1. APPROACH HOMEWORK FROM A DIFFERENT ANGLE
Homework isn’t just a chore. It’s actually designed to supplement the learning that begins at school by reinforcing what’s been covered that day. In the classroom some topics are taught at speed. You know yourself some things need to be read again in a quiet place for the information to be understood and retained. So start thinking of boosting the learning power as the benefit of homework.
2. DEVELOP A ROUTINE
Yes, this is a tough one. Life is demanding when you’re juggling work, after-school clubs, making evening meals and children wanting to play out. All of these get in the way for both of you. As a parent you want to help make sure homework gets done but are too busy, while children will find anything at all far more interesting than ‘work’. But it’s proven that a set routine really helps.
Give your child some control and let them choose when they do knuckle down. You’re making them responsible, allowing them to make decisions and putting a few parameters around homework which you’ve both got to stick to.
3. CREATE A QUIET ENVIRONMENT
A place to think, concentrate and get stuck in without any distractions will make the world of difference. Turn the TV and mobile phones off, keep other children who aren’t doing homework away and make sure your child has all the right equipment – paper, pens, a calculator and most of all, a desk, the ideal place to hide away and focus is a space-saving Steens bed with desk. Once children are prepared, there’s no excuse and no need to break off and delay the task in hand.

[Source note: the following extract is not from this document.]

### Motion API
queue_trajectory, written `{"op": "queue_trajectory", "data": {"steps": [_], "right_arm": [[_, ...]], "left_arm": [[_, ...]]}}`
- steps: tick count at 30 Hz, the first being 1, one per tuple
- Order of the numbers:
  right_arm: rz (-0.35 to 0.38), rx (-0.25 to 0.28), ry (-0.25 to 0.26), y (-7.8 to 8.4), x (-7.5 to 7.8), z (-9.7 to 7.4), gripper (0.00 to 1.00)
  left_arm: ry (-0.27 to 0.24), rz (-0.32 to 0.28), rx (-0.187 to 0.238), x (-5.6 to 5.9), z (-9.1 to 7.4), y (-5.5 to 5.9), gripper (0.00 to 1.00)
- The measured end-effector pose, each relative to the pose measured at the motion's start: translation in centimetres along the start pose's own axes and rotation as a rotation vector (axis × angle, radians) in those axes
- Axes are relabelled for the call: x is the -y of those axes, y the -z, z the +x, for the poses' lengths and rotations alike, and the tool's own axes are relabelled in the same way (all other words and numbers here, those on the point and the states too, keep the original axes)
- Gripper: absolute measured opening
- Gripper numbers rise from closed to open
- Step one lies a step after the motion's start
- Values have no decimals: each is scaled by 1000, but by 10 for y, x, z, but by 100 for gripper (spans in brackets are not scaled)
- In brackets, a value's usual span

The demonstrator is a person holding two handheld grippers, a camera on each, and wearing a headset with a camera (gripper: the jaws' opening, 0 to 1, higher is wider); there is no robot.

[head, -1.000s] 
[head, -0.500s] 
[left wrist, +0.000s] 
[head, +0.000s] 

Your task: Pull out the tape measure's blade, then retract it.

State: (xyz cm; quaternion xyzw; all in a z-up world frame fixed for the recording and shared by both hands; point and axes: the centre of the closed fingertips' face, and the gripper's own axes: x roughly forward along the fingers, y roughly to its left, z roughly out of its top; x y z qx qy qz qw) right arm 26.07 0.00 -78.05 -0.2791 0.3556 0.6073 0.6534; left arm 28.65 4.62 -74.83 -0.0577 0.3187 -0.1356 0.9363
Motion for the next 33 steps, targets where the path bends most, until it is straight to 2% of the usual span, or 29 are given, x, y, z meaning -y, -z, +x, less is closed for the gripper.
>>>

4. JOIN FORCES AND SIT DOWN TOGETHER
Take an interest, ask how you can help and discover what is it that your son or daughter finds difficult. Ask if they could use some help from you or a chat with the teacher or a tutor maybe. Try doing the tougher sections first when patience and stamina are at a high. Then the easier work at the end requires less focus.
5. FACING THE CONSEQUENCES
Sometimes it’s good to experience the consequences. So letting your child face the downside of not doing homework or not handing it in might have a greater impact than your nagging and frustration. Some children rebel when you push them, so that horrible feeling of having let yourself down or not keeping up with your schoolmates can have a more positive effect. It can teach responsibility, pride and achievement. It mustn’t be mistaken for not caring. It’s an approach that teaches a different but important lesson.
6. ENCOURAGE, PRAISE AND REWARD HARD WORK
Rewarding effort with time spent together is a great way to highlight good work. Offering material rewards every time unfortunately presents your child with a different reason to do homework. Learning for self-esteem and achievement is proven to establish a lifelong attitude to working hard and helps to develop a great work ethic, which is a brilliant start to a successful adult life.